The report highlights broader supply pressures: U.S. cattle inventories have declined to multi-decade lows, contributing to record-high beef prices this year, and a pause in U.S. imports of Mexican cattle has further tightened available supply. Authorities have cited a need to prevent the spread of a flesh-eating parasite as the rationale for the import halt.
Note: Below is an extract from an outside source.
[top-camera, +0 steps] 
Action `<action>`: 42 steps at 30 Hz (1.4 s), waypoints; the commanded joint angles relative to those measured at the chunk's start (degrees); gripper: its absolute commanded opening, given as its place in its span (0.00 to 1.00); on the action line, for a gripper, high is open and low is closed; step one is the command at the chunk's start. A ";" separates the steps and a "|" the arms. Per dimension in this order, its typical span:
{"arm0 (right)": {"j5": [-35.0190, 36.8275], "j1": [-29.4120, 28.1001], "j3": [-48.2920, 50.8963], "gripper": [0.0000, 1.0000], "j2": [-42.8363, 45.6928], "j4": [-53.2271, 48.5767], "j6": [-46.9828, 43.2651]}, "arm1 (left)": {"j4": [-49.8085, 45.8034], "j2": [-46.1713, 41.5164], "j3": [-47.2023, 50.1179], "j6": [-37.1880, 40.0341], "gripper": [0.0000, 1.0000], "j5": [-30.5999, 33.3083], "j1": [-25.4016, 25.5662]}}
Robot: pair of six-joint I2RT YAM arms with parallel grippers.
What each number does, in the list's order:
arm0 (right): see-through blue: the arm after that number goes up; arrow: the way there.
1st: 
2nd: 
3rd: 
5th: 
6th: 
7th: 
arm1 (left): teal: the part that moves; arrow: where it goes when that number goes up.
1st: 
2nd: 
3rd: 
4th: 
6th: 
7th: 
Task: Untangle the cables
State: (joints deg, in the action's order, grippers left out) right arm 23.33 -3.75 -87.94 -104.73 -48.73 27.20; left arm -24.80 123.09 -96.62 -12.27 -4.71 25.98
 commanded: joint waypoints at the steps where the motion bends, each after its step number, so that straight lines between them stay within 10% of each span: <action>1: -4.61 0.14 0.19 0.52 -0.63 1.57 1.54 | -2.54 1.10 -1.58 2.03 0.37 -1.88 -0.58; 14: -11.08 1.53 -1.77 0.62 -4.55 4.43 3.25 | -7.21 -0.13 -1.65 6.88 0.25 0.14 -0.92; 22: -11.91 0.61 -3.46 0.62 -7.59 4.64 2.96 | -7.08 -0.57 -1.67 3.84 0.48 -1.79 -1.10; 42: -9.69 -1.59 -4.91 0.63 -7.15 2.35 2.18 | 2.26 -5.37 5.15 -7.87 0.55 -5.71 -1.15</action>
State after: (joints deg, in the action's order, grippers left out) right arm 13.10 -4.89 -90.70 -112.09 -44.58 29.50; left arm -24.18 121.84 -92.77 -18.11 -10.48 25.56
These factors are presented as material constraints shaping JBS's regional operations and the decision to shutter the Riverside plant.


Context for investors

Investors will likely weigh the bank's moderate downward adjustment to the price target against the firm's continued Overweight stance and projected cash generation in 2026. Key near-term items to watch include working capital dynamics, margin progression across divisions, and management commentary on index inclusion and export spreads during the upcoming quarterly call.

Risks

  • Tight cattle supplies - a constrained U.S. herd and restrictions on Mexican cattle imports have increased input costs for meatpackers and contributed to plant closure decisions, affecting the beef sector and regional operations.
  • Narrower export spreads in Brazil - Morgan Stanley expects slower performance in JBS Brazil due to reduced export spreads, which could pressure margins in that division and affect company-wide results.
  • Working capital dynamics and index inclusion - the firm is explicitly monitoring working capital trends and any updates related to index inclusion, both of which could influence near-term liquidity and investor demand for the stock.